Inside the Legislature
4 SPU Legislative interns discover change can happen in 60 days, politicians are human afterall, and a career in government is possible.
Gabbi Andal had blisters for days. High heels were one culprit — the other was walking around Capitol Lake for an hour with state Rep. Dave Quall. But she’s not complaining.
“He encouraged us to have faith in God for our future,” Andal says. “And it was inspiring to see someone older walking so fast. I could barely keep up with him.”

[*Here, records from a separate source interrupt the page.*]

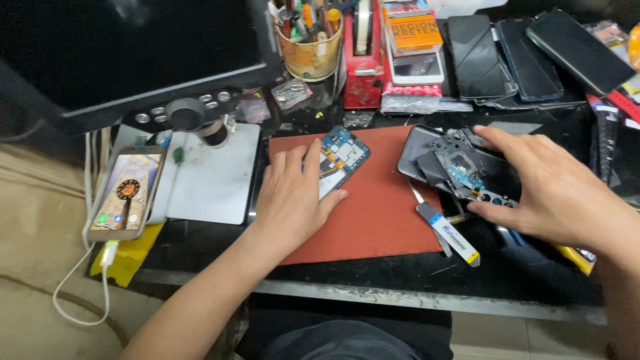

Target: The person tests a smartphone's touchscreen responsiveness by drawing on the screen and navigating menus. They then connect the phone to a charger and proceed to disassemble a second smartphone, removing the back cover and disconnecting internal components.

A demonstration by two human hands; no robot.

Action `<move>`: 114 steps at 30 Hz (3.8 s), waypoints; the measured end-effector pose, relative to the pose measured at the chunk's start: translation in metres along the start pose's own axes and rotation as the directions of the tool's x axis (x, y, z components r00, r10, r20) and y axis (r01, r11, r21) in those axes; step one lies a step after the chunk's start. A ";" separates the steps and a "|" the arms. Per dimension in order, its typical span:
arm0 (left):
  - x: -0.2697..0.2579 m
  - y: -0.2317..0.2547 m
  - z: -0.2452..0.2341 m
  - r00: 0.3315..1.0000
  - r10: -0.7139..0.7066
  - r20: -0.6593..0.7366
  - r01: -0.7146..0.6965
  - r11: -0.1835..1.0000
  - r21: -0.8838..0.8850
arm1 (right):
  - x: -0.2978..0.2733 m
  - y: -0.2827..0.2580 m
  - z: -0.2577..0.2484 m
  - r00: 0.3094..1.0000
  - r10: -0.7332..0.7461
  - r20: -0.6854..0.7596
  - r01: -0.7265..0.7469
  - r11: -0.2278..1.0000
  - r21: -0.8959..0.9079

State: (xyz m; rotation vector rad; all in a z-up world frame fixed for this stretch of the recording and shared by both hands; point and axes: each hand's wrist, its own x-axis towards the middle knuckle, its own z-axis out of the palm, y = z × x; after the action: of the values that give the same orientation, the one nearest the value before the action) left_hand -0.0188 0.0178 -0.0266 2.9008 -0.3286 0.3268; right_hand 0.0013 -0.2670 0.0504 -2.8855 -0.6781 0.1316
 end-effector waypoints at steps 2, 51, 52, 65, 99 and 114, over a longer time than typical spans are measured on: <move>0.000 -0.001 0.004 0.998 0.049 -0.041 -0.049 0.999 -0.005 | 0.007 -0.004 -0.002 0.986 -0.152 -0.064 0.154 0.988 0.032; 0.034 -0.026 -0.025 0.892 0.448 0.064 -0.414 0.864 -0.288 | 0.091 -0.061 0.044 0.909 -0.399 0.122 0.391 0.916 0.085; 0.034 -0.026 -0.026 0.897 0.429 0.109 -0.384 0.877 -0.291 | 0.092 -0.065 0.041 0.924 -0.342 0.171 0.335 0.940 0.072; 0.021 -0.033 -0.030 0.917 0.381 0.114 -0.356 0.914 -0.196 | 0.093 -0.074 0.038 0.925 -0.276 0.261 0.266 0.961 0.072; 0.001 0.015 0.007 0.816 0.441 -0.374 -0.532 0.826 -0.186 | 0.048 -0.057 0.061 0.851 -0.512 -0.115 0.516 0.856 0.011; 0.000 0.016 0.001 0.830 0.454 -0.322 -0.531 0.820 -0.214 | 0.037 -0.059 0.055 0.828 -0.513 -0.228 0.536 0.842 0.051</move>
State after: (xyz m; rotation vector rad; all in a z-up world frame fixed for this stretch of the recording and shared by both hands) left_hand -0.0225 0.0018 -0.0251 2.3959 -1.0041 0.6660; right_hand 0.0013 -0.1902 0.0057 -2.4434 -1.3390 -0.1955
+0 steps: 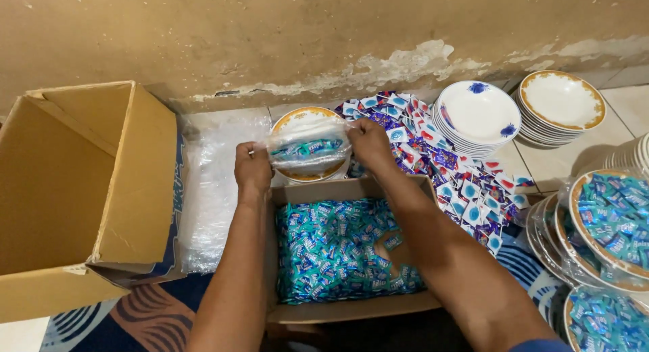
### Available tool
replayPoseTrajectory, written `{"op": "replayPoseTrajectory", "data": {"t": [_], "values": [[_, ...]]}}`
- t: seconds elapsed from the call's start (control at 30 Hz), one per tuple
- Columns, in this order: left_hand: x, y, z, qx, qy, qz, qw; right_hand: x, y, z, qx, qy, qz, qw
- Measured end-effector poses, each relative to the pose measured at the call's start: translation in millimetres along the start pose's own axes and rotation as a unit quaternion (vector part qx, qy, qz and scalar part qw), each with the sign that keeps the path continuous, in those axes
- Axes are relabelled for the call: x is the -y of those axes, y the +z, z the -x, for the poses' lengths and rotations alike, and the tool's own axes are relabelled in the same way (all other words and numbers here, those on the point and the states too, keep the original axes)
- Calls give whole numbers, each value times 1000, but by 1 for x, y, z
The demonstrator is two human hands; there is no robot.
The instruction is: Packing small blue packets and ceramic plates into a cardboard box, including placing plates into plastic bags.
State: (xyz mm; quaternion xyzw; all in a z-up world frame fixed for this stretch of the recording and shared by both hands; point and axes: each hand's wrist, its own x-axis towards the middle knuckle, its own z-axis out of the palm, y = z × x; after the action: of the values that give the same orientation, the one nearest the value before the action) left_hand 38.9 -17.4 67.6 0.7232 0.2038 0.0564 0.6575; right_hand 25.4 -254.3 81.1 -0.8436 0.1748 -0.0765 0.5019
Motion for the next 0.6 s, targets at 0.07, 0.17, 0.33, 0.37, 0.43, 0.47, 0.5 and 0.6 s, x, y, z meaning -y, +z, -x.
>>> {"op": "replayPoseTrajectory", "data": {"t": [0.07,0.17,0.33,0.37,0.43,0.47,0.5,0.6], "values": [[3,-4,7,0,10,-26,1000,-5,-4,6,10,-5,-7,1000],[17,-10,10,6,24,-90,996,-6,-9,21,14,-8,-33,999],[7,-27,63,43,8,-143,989,-25,-11,52,33,6,-75,997],[11,-30,66,44,2,-142,989,-18,-15,63,35,8,-87,996],[21,-32,73,44,-3,-140,989,-19,-17,73,36,10,-100,994],[26,-32,76,33,-12,-102,994,-28,-14,71,42,8,-114,993],[33,-32,81,23,-23,-64,997,-38,-11,72,48,8,-126,991],[27,-32,115,18,-14,-33,999,-22,-27,107,47,-31,-192,980]]}}
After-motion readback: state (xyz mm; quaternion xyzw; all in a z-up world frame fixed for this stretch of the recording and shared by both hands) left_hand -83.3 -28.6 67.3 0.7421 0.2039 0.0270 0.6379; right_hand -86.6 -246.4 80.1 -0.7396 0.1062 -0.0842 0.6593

Quall, a 1961 graduate of Seattle Pacific University, invited the four legislative interns from his alma mater — Andal, Travis Drake, Julia Kwon, and Steve Martyn — to spend two hours with him on a Tuesday afternoon this spring. The group ate subs from a local Olympia, Washington, shop and learned firsthand about Quall’s 16 years in the Washington State Legislature. The students didn’t think to change clothes before the outing, but Quall took a minute to run up to his office and grab a basketball sweatshirt and tennis shoes.
Everyday sights such as legislators in sweats shocked the student interns. Remember running into your second-grade teacher at the grocery store and being surprised that she ate — just like you? It’s the same thing, says Martyn: “This internship revealed the human side of government. Politicians are cast as being aloof and elitist. Rep. Quall is the one who invited us as guests.”
The lunch with Quall was only a part of what shattered the students’ assumptions. On the House floor, Kwon did a double take after seeing a seasoned Republican give a novice Democrat advice on how to better present
“I came to Olympia expecting a clear party line, and I was encouraged to see that it isn’t necessarily like that,” Kwon says.
Martyn received a handwritten thank-you note from a senator during the first week of session, and Drake saw a few politicians “shaking their stuff” at a local dance club. These moments were all part of the experience as the four SPU students spent 60 days living and working at the state Capitol in Olympia. They assisted senators and representatives, took classes on the government process, conducted mock hearings and floor debates, and often learned about issues before the media did.
Reed Davis, SPU professor of political science, has advised student interns for more than a decade, and has seen many former interns go on to government-related jobs at the state and federal level. “Students do substantial work, and they often find the political environment exciting and challenging,” Davis explains.
One of these politically employed alums is Chris Barringer ’05, a district director for King County (Washington) Councilmember Reagan Dunn. “The internship was the foundation of my entire career,” says Barringer, who started working on the Dunn campaign right after he graduated from SPU.
As an intern in 2005, Barringer was assigned to help write a speech for a senator who opposed a $4.5 million comprehensive study of education in Washington state. Barringer assembled 17 past education studies into separate binders, and placed them in front of the entire Senate.
Then he watched from the balcony as the senator pleaded, “We’ve studied these things to death, now let’s save a tree!” The senator’s party stood and cheered. Barringer beamed.
The bill had bipartisan support and passed, as expected. But the speech raised Barringer’s profile and gave him a taste of how it feels to make an impact. “I felt like if you stay in politics, and you work hard, you will see results,” he says.
Davis says the internship experience often has this effect. “It convinces students one way or the other whether public life is for them.”
Martyn’s passion for politics has definitely increased. His time at the Capitol in Olympia has reinforced his goal to serve on Capitol Hill in Washington, D.C., some day.
“I think it’s because I saw 49 senators from different backgrounds come together and address problems that matter,” Martyn says. “Government is a service. It’s an opportunity to work together with people and fulfill the needs of others.”